Agreed that the ship has sailed on whether LTO is a valid optimization.
But it's understandable why someone might reach a different conclusion.
[...]
The C standard means what the ISO C group thinks it means.
They are the ultimate and sole authority. Any discussion about what
the C standard requires that ignores that or pretends otherwise is
a meaningless exercise.
On Sat, 23 Mar 2024 21:21:58 +0000
bart <bc@freeuk.com> wrote:
On 23/03/2024 16:51, David Brown wrote:
On 23/03/2024 12:26, bart wrote:
On 23/03/2024 07:26, James Kuyper wrote:
bart <bc@freeuk.com> writes:
On 22/03/2024 17:14, James Kuyper wrote:[...]
If you want to tell a system not only what a program must do,
but also how it must do it, you need to use a lower-level
language than C.
Which one?
That's up to you. The point is, C is NOT that language.
I'm asking which /mainstream/ HLL is lower level than C. So
specifically ruling out assembly.
If there is no such choice, then this is the problem: it has to be
C or nothing.
How much of a problem is it, really?
My field is probably the place where low level programming is most
ubiquitous. There are plenty of people who use assembly - for good
reasons or for bad (or for reasons that some people think are good,
other people think are bad). C is the most common choice.
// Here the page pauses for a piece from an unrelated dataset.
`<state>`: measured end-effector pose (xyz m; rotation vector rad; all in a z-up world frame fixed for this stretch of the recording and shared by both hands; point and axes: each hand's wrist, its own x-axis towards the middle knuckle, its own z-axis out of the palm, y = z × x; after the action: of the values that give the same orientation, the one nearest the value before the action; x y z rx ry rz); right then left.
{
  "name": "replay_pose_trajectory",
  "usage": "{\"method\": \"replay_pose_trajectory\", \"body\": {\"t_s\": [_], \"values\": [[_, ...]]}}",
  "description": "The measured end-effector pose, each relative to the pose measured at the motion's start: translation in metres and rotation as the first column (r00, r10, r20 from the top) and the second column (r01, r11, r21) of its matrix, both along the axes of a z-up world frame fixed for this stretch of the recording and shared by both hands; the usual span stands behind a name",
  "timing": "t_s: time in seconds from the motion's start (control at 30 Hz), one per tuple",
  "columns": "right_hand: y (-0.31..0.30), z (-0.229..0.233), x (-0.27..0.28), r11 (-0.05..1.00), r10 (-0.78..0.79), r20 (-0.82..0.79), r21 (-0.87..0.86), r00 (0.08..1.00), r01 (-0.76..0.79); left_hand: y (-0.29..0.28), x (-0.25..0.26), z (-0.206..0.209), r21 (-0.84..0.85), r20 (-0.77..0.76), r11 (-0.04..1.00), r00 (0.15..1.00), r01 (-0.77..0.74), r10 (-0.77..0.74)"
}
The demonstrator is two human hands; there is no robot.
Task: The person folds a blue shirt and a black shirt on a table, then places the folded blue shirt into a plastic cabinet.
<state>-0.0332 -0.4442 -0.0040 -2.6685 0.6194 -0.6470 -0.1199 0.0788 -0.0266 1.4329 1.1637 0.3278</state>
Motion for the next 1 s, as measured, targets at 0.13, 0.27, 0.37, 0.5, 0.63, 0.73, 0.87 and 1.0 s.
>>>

Other languages used for small systems embedded programming include
C++, Ada, Forth, BASIC, Pascal, Lua, and Micropython. Forth is the
only one that could be argued as lower-level or more "directly
translated" than C.
Well, Forth is certainly cruder than C (it's barely a language IMO).
But I don't remember seeing anything in it resembling a type system
that corresponds to the 'i8-i64 u8-u64 f32-f64' types typical in
current hardware. (Imagine trying to create a precisely laid out
struct.)
It is just too weird. I think I'd rather take my chances with C.
> BASIC, ..., Lua, and Micropython.
Hmm, I think my own scripting language is better at low level than
any of these. It supports those low-level types for a start. And I
can do stuff like this:
println peek(0x40'0000, u16):"m"
fun peek(addr, t=byte) = makeref(addr, t)^
This displays 'MZ', the signature of the (low-)loaded EXE image on
Windows
Possibly it is even better than C; is this little program valid (no
UB) C, even when it is known that the program is low-loaded:
#include <stdio.h>
typedef unsigned char byte;
int main(void) {
printf("%c%c\n", *(byte*)0x400000, *(byte*)0x400001);
}
This works on DMC, tcc, mcc, lccwin, but not gcc because that loads
programs at high addresses. The problem being that the address
involved, while belonging to the program, is outside of any C data
objects.
#include <stdio.h>
#include <stddef.h>
int main(void)
{
char* p0 = (char*)((size_t)main & -(size_t)0x10000);
printf("%c%c\n", p0[0], p0[1]);
return 0;
}
That would work for small programs. Not necessarily for bigger
programs.
On Sat, 23 Mar 2024 11:26:03 +0000
bart <bc@freeuk.com> wrote:
On 23/03/2024 07:26, James Kuyper wrote:
bart <bc@freeuk.com> writes:
On 22/03/2024 17:14, James Kuyper wrote:[...]
If you want to tell a system not only what a program must do, but
also how it must do it, you need to use a lower-level language
than C.
Which one?
That's up to you. The point is, C is NOT that language.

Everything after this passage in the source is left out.